Task details
Your answer should be the lines of the data below that contain "fingers".

Task inputs
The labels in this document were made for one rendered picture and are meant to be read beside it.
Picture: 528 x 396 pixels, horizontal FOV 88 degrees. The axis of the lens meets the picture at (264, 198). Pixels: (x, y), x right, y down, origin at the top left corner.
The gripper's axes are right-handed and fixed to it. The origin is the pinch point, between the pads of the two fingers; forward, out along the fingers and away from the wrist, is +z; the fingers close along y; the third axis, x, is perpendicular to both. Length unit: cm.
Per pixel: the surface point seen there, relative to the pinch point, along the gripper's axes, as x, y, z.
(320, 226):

--

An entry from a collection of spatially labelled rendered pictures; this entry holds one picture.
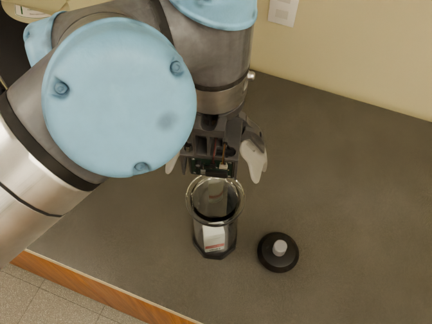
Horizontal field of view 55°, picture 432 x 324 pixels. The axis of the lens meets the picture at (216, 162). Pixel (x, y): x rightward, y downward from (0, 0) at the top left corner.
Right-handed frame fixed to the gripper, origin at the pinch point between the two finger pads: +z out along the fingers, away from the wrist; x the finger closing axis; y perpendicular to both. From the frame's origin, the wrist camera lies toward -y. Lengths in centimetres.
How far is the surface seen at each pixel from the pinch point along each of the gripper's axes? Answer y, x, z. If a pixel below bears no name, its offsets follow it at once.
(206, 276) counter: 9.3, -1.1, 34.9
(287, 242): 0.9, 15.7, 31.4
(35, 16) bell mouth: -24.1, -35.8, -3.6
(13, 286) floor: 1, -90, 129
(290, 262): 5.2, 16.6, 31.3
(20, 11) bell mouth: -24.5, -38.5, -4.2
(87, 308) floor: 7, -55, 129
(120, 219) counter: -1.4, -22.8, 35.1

Your response
The gripper's axes are right-handed and fixed to it. The origin is the pinch point, between the pads of the two fingers; forward, out along the fingers and away from the wrist, is +z; the fingers close along y; the third axis, x, is perpendicular to both. Length unit: cm.
Right-handed frame fixed to the gripper, origin at the pinch point between the two finger pads: +z out along the fingers, away from the wrist; x the finger closing axis; y perpendicular to both. From the frame's origin, the wrist camera lies toward -y. Lengths in centimetres.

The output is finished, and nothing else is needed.